Socorro, especie en extinción, comerciantes argentinos de
San Cristóbal, decía un cartel desplegado entre cuatro.
De a ratos lo sostenían Elsa y Leonardo Chaio, dueños desde
hace 40 años de un negocio de regalos de la zona. No tenemos
ninguna posibilidad de poner la máquina de débito en nuestro
negocio. Estamos realmente muy mal, señalaba ella. El llevaba
una hoja rayada con todo lo que quería decir cuando le tocara el
turno.

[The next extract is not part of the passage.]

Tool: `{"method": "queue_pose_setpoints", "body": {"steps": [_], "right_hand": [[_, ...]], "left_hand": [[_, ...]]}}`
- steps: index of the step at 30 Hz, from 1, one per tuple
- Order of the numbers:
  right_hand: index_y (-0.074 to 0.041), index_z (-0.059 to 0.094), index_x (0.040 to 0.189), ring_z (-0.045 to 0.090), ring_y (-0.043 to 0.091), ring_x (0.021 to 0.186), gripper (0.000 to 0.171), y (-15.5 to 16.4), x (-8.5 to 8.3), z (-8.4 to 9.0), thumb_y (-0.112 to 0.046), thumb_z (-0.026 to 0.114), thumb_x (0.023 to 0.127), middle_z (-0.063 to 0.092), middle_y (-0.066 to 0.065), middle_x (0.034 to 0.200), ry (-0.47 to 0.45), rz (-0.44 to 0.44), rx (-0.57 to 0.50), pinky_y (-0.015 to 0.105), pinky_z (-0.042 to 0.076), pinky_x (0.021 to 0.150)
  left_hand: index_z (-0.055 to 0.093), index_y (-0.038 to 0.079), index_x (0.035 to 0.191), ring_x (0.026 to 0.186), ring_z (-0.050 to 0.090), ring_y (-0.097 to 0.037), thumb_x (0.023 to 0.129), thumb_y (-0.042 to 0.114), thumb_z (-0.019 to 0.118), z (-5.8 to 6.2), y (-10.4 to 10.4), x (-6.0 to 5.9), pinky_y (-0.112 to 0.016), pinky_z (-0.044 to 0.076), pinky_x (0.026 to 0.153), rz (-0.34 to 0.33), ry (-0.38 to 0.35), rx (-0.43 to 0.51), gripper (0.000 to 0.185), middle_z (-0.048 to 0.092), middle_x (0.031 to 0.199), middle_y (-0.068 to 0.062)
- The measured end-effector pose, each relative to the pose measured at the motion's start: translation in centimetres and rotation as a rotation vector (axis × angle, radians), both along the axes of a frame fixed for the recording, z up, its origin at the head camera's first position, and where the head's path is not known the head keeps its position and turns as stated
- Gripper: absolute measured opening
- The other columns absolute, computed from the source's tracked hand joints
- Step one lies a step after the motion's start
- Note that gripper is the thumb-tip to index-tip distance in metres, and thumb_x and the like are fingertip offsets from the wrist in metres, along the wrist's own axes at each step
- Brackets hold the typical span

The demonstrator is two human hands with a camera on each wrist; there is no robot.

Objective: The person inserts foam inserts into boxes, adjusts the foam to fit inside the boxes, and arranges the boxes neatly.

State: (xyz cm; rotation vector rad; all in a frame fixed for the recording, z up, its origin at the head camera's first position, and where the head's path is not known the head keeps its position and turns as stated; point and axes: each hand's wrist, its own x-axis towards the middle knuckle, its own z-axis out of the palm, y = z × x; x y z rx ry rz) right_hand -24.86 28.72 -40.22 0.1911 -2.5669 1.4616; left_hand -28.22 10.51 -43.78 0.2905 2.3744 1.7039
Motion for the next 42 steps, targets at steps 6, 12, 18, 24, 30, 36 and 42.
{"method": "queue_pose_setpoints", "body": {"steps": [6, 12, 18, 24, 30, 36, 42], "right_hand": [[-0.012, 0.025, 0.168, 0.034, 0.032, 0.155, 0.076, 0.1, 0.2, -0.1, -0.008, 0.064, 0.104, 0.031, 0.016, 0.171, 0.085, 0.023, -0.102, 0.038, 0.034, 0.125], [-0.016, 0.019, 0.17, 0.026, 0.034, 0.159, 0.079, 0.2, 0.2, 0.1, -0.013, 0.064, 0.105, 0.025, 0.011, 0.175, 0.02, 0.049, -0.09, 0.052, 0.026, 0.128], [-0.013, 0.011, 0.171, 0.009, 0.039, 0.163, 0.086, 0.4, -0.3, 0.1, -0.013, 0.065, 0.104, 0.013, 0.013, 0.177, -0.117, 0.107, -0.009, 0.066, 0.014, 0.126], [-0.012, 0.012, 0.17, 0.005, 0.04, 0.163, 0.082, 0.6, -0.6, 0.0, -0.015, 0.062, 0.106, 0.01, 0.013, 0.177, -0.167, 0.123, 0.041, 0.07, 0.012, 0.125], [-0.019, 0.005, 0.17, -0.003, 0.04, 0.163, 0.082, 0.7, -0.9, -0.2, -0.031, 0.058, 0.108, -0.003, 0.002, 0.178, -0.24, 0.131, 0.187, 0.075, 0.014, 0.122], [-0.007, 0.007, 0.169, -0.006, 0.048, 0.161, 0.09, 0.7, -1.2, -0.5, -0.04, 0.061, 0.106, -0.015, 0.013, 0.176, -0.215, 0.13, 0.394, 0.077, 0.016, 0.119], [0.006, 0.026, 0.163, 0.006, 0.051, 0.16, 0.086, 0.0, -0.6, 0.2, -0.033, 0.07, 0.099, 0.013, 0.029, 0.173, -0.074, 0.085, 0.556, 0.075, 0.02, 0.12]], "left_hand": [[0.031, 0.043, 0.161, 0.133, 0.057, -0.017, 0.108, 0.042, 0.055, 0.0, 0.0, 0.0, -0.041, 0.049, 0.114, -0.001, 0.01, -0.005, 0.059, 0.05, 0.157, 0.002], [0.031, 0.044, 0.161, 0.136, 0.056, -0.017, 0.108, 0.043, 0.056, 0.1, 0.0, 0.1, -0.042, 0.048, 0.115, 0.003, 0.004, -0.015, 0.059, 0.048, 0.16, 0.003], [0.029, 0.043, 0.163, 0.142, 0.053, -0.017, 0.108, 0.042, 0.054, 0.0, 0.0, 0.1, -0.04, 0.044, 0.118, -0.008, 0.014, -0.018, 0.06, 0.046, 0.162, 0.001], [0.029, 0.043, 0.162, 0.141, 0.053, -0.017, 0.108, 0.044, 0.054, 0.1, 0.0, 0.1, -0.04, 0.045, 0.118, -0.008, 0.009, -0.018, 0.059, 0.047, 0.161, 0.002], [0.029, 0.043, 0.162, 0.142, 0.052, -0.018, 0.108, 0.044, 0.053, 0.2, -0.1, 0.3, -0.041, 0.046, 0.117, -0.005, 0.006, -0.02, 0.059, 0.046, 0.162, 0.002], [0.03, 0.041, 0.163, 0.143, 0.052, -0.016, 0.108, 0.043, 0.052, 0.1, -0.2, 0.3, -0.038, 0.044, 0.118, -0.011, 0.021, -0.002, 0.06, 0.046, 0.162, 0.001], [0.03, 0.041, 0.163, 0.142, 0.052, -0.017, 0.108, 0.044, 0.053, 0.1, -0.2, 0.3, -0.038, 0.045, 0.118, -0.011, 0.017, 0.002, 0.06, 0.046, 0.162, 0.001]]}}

Describía, entre otras cosas, que las ventas en los
últimos ocho años disminuyeron entre 200 y 250 por ciento.
No le pedimos sino que le exigimos al señor Presidente que
anule todas las leyes y decretos antipopulares que violan la Constitución.
O está con el Fondo, que condena al hambre y la miseria a millones
de argentinos, y es considerado enemigo del pueblo, o gobierna para nosotros,
escribió.
En medio de la batucada casera llegaron dos militantes de la Facultad
de Psicología, que queda a unas cuadras, y pidieron hablar aprovechando
la ocasión. Ante la mirada de extrañeza de los vecinos,
que sólo por ese instante dejaron de hacer sonar la vajilla, los
estudiantes se presentaron, expresaron su solidaridad, dijeron que el
Gobierno está saqueando a los trabajadores y convocaron a
hacer más manifestaciones. Al rato, mientras se reanudaba la percusión,
algunos vecinos aclaraban: Esto no es un acto político.
El cacerolazo terminó con unos minutos de anticipación,
cuando a uno de los policías que custodiaban la esquina de San
Juan y La Rioja le estalló un petardo cerca de la cara y terminó
con un ojo en compota. Los vecinos, solidarios, entonaron el Himno antes
de lo previsto, haciendo sonar más fuerte que nunca sus instrumentos
al cantar oh, juremos con gloria morir.